Very enjoyeable essay! I liked how you explained difficult concepts like the classification of the wavefunctions by spin and mass in terms of representations of the Poincaré symmetry, made by Wigner and Bargmann, the role (or absence of such a role) of the observer in various interpretations, decoherence, the measurement problem etc. I like this statement "the objects themselves can never be known. Only the relations these objects have with each other shows as properties of the objects" :). I also agree with "the applicability of the basic concepts, that define a physical theory and describe the laws, might depend on the environment and hence the laws themselves might depend on contingencies". This can be interpreted in two ways: that the laws really change, or that our formulations change. For example, does the spontaneous symmetry breaking with the Higgs mechanism represent a change of constants considered before as ... constant, like the particle masses and coupling constants, or this just represent that they depend on the state, and the state transition is not changing the fundamental laws, only the laws we used to think as fundamental? (edit: I see that toward the end of your essay you wrote "The richer theory might emerge from the poorer one by symmetry breaking.")
I liked the mention of the WAY theorem. I'd just want to make the observation that, if the Hamiltonian doesn't change and the symmetry breaking happens just at the level of the system (as in Higgs mechanism), the constraints imposed by the WAY theorem don't change. Because the theorem takes conservation laws as an indication of unitary evolution, which has to be true during the pre-measurement phase, when the system is supposed, e.g. in von Neumann's formulation, to branch into a superposition corresponding to different outcomes. So the symmetry of the system has no relevance, because the theorem uses mean values of the conserved quantities to check unitarity, and not eigenvalues. For these constraints to change in time, the Hamiltonian itself has to change, and I understand that this is a thing that you want to propose.
Another thing I liked was the mention of Poincaré's "Science et l'Hypothèse", which, together with "Science et méthode", were among my favorites when I started to be interested in physics as a kid. However, I never agreed with him that there's actually no difference in what geometry you choose. Take his representation of hyperbolic geometry in the Poincaré disk. If you take the disk with the Euclidean metric, you'll have to admit that the objects deform as they move. If you take the hyperbolic metric, they are rigid w.r.t. the hyperbolic geometry. So, in such a world, you'll have these two theories, one in which the objects are not rigid, but they deform as they move in a conspirational way, that makes them behave "as if" they are rigid w.r.t. a hyperbolic metric which is just a construction. The other one in which these "coincidences" of zero probability are explained by the symmetry of the hyperbolic geometry, which makes them have probability 1. Klein's insights in his Erlangen program are really genius, and the entire physics, from relativity to quantum mechanics and Wigner's classification and gauge theory, is indebted to these ideas. We can keep an open mind that maybe these "coincidences" can be explained in a different way than because of the symmetries of the geometry, but this is not the same as saying that they are undistinguishable.

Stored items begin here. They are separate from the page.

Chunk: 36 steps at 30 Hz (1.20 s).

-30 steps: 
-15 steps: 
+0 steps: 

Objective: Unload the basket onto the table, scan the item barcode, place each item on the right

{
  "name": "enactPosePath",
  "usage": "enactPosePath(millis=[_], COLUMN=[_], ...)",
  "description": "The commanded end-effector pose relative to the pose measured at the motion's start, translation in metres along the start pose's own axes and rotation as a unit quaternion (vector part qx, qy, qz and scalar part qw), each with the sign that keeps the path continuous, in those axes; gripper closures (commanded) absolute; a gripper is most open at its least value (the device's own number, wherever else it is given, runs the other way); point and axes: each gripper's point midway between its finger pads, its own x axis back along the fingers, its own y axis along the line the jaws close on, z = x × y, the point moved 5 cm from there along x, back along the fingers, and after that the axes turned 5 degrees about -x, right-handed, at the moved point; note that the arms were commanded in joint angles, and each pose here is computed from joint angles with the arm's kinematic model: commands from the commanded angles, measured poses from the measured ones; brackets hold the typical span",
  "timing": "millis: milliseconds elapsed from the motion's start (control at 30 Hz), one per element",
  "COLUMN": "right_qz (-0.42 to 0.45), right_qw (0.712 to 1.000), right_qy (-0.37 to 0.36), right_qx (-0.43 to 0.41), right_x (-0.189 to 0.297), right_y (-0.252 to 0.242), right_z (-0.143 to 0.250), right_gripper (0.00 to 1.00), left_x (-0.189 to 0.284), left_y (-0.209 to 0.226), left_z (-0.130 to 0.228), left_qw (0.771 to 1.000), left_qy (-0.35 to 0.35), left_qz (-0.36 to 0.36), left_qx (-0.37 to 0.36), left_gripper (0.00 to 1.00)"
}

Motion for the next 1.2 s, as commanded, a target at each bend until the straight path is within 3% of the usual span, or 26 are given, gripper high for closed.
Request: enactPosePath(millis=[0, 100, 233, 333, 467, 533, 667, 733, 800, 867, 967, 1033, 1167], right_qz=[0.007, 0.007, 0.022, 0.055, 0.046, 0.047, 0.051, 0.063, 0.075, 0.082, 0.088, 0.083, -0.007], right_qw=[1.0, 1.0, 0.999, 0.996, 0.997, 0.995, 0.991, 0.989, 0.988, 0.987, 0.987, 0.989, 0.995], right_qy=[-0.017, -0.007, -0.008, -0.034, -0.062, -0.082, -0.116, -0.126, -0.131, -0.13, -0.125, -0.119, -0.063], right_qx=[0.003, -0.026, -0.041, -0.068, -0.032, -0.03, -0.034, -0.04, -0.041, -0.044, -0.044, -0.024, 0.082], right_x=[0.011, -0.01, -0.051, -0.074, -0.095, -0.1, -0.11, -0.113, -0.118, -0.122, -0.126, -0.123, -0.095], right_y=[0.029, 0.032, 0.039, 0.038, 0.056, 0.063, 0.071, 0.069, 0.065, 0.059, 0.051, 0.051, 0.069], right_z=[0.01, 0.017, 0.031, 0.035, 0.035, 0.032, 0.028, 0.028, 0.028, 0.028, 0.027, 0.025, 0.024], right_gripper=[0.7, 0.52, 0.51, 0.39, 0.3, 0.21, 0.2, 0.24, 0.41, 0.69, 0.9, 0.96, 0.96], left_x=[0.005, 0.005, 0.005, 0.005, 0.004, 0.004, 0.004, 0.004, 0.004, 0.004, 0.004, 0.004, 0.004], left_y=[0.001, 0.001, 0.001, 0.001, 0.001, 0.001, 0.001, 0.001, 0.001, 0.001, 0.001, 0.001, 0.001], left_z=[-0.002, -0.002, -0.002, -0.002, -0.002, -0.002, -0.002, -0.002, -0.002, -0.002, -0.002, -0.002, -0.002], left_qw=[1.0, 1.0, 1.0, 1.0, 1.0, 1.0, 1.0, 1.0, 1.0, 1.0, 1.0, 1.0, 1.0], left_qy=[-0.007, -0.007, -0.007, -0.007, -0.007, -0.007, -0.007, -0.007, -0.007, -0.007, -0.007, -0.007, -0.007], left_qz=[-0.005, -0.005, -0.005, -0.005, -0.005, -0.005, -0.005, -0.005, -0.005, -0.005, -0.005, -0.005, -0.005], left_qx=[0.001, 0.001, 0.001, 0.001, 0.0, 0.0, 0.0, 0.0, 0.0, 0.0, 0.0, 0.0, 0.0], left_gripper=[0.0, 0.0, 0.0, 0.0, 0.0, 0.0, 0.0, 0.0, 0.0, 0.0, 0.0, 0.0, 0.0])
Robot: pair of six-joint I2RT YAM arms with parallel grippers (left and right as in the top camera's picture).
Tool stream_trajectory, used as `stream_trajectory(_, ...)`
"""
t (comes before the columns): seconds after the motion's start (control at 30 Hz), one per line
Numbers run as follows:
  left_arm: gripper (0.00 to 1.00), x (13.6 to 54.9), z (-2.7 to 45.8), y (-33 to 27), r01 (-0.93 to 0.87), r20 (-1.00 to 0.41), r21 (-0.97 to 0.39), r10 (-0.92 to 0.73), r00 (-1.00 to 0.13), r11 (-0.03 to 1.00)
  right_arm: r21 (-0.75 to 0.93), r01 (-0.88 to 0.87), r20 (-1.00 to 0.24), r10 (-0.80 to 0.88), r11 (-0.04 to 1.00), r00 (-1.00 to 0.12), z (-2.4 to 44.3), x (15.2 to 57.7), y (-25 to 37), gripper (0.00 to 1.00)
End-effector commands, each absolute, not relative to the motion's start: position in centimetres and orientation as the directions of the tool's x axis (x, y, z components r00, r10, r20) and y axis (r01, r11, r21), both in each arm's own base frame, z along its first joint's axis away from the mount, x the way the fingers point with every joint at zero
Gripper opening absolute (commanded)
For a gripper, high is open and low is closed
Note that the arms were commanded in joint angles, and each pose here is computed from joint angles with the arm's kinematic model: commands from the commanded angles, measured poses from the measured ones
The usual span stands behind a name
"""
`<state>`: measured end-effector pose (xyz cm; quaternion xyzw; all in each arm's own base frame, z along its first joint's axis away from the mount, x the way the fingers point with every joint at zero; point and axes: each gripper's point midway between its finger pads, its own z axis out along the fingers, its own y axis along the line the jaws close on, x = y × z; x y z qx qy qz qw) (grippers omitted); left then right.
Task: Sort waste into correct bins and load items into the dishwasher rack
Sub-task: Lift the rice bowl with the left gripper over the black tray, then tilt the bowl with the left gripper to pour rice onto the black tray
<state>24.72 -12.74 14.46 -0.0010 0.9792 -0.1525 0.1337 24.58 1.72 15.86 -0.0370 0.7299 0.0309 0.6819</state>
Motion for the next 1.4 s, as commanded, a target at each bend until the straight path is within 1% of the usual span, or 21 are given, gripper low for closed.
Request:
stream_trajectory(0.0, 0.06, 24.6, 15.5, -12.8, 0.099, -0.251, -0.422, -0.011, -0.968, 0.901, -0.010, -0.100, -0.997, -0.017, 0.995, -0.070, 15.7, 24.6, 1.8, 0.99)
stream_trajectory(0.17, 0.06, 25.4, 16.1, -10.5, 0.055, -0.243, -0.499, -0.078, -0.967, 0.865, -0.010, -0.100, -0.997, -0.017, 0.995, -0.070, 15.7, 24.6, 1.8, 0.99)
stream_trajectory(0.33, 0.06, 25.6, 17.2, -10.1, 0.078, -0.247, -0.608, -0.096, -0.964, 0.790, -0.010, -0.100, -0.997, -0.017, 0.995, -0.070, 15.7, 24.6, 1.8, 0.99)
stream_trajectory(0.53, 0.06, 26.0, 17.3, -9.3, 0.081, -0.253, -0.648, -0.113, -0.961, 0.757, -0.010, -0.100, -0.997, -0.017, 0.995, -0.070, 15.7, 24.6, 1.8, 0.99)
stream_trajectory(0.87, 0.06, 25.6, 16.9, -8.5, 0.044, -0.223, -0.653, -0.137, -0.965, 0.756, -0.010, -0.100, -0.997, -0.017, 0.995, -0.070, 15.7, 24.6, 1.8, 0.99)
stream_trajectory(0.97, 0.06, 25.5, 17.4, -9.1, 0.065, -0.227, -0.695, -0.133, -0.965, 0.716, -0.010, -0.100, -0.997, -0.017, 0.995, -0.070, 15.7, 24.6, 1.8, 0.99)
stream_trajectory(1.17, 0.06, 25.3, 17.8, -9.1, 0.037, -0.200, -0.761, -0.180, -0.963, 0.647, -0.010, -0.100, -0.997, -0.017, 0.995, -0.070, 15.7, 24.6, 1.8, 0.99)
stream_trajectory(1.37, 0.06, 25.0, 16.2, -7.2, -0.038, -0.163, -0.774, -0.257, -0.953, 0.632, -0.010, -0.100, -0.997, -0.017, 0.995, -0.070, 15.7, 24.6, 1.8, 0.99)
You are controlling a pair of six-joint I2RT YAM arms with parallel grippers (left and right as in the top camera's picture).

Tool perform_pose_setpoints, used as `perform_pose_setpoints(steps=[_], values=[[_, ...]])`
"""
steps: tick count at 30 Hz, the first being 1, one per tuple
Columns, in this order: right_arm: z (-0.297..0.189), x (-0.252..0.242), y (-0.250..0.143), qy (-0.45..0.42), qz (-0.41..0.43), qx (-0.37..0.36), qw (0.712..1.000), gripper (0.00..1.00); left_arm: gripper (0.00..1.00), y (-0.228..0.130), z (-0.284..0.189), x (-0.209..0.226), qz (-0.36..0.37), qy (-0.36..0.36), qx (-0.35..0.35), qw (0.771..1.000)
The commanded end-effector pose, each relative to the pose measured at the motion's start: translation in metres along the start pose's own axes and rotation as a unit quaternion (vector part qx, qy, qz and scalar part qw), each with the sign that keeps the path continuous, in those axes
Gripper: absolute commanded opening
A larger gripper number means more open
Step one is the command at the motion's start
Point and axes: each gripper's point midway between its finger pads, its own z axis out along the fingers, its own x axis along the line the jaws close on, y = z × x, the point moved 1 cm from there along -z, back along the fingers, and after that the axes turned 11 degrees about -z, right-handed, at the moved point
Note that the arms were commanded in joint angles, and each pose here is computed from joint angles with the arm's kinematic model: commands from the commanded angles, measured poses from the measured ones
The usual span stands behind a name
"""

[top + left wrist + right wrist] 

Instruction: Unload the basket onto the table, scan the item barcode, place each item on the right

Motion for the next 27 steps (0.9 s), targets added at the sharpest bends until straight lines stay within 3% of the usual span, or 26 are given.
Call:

I think this idea made Poincaré miss the opportunity to become the main author of the theory of relativity and Minkowski spacetime. But, even if it is more in the spirit of Occam's razor to pick the theory which requires less conspirational fine tuning to explain the "coincidences", Poincaré's observation is important, in the sense that it is always possible that a better explanation, with completely different rules, will explain the same data with fewer hypotheses and adjustments to explain the apparent symmetries.
I like the way you take various ideas and make them converged to your proposal of semantically closed theory, which makes sense. I wish you success in the contest!